I don’t have a pilot’s license. I’ve got three hours of flying time—one is a Lear Jet, one is an F-18 and one’s an F-16. All highly exotic planes . . . I’ve never flown a Cessna.

After we do that, we go into evasive maneuvers. We took the lead this time—it was kind of follow the leader. This is where we were pullin’ the g’s. And we’re right over this big mountain range in South Korea, north of Kunsan Air Force base, and we’re doin’ this kind of stuff. Which is a really physical workout to stay awake. You’re doing a hook maneuver. Which is like . . . if you’re constipated and straining, with your legs, your calves and everything . . . that’s kind of what you do to create pressure and keep the blood in your head to stay awake. It was pretty amazing, pretty violent.

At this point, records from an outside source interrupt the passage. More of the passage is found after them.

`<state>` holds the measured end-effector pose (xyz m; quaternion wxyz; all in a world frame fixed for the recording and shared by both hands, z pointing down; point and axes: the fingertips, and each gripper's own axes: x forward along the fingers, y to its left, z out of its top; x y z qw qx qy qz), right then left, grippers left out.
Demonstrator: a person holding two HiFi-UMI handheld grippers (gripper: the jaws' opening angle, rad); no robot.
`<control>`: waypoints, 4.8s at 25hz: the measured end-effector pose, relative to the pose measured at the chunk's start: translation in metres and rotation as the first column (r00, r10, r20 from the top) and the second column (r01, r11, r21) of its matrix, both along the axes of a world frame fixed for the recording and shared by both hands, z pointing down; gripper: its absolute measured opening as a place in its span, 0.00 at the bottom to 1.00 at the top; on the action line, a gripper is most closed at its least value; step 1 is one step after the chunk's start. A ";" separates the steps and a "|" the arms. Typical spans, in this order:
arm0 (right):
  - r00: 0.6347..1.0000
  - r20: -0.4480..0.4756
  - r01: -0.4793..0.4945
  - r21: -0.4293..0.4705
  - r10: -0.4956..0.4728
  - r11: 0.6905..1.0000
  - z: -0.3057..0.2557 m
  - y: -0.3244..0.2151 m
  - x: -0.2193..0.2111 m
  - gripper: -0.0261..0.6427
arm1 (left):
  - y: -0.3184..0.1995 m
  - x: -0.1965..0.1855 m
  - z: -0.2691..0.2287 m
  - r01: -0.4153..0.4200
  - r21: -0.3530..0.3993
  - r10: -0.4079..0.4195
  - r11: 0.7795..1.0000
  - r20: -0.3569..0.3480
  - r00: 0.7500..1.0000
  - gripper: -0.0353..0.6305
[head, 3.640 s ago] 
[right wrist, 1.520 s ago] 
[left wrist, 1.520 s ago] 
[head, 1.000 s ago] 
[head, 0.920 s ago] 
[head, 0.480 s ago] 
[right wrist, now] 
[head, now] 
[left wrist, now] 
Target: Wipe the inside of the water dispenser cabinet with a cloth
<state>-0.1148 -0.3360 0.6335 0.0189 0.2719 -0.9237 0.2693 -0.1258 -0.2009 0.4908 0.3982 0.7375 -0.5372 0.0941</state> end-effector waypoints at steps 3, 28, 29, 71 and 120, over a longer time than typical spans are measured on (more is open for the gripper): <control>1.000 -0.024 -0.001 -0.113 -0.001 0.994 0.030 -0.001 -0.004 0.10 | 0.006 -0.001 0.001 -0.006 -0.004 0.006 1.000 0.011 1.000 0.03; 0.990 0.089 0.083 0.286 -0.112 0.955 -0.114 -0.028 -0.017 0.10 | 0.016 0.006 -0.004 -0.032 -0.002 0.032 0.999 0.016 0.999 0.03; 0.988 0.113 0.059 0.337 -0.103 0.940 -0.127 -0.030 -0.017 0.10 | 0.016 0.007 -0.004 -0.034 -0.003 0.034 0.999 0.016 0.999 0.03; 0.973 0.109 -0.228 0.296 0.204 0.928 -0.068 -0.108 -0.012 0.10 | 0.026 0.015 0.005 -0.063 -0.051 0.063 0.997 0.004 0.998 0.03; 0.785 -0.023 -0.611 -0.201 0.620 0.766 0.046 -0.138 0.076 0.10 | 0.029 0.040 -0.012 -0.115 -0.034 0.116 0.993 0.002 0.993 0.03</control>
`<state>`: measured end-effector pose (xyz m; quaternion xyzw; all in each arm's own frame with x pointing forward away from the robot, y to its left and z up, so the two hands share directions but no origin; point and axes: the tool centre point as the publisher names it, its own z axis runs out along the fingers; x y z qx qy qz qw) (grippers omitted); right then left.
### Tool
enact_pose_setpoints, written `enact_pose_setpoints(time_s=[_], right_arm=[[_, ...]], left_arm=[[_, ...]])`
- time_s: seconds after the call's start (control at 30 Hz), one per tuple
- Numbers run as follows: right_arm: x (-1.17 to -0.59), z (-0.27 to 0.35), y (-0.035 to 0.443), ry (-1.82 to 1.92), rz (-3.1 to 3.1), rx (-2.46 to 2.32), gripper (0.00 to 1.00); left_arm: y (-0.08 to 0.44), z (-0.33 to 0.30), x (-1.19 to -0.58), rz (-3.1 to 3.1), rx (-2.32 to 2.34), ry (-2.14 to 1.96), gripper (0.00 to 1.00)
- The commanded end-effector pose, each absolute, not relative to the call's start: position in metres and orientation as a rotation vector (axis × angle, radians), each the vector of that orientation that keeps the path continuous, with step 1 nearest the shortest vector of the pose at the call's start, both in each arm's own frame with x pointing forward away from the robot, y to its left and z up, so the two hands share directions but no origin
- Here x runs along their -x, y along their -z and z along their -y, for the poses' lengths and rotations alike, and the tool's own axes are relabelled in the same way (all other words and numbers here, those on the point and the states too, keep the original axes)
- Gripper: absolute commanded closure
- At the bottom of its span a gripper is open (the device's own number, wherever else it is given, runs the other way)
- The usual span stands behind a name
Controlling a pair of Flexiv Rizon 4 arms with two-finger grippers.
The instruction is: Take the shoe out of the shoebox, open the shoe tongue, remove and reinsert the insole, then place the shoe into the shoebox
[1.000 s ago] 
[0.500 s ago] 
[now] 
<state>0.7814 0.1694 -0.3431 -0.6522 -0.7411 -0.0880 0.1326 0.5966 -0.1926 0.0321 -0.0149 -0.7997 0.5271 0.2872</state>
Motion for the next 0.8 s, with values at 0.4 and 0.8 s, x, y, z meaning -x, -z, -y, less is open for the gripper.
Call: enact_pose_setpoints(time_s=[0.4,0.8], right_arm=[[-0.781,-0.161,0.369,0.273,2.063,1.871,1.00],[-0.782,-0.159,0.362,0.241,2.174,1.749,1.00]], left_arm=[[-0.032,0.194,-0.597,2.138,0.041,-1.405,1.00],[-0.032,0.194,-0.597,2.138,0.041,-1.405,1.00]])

But when we went into offensive maneuvers . . . and the other F-16 was directly in front of us, and he’s trying to get away from us. And we are right on his tail. And I’m talkin’ dirt divin’ down at the mountains, they’re pullin’ straight up, doin’ loops . . . whatever. And this guy is a couple hundred yards in front of you . . . or a hundred yards in front of you in this big plane. And you are absolutely blastin’ . . . afterburners, the whole shebang. It was stunning. I remember one time, we’re crusin’ along, we’re about on him. He pulls straight up, we pull straight up going to the roof, really pullin’ a lot of g’s. He comes over the top, we come over the top. And, at that time, this glass top canopy . . . I look up over my head, and it’s just completely snow-capped mountain range . . . in this big F-16, and we’re both inverted, comin’ over the top . . . now diving straight at the mountains. It was UNBELIEVABLE.

That definitely increased my respect for the people who do this every day. Oh my gosh. Forty-four year old guy, right? Just the flexibility to get in the damn thing! That was my toughest time that I had with the whole thing! [big laugh] I’ve got size 14 boots.and I’m tryin’ to get in the back of an F-16! And I am not exaggerating! It was a little tough for me to get in there and get all strapped in.

We have not done this before, and it was a fantastic trip. The soldiers were incredibly receptive and were very thankful we were over there.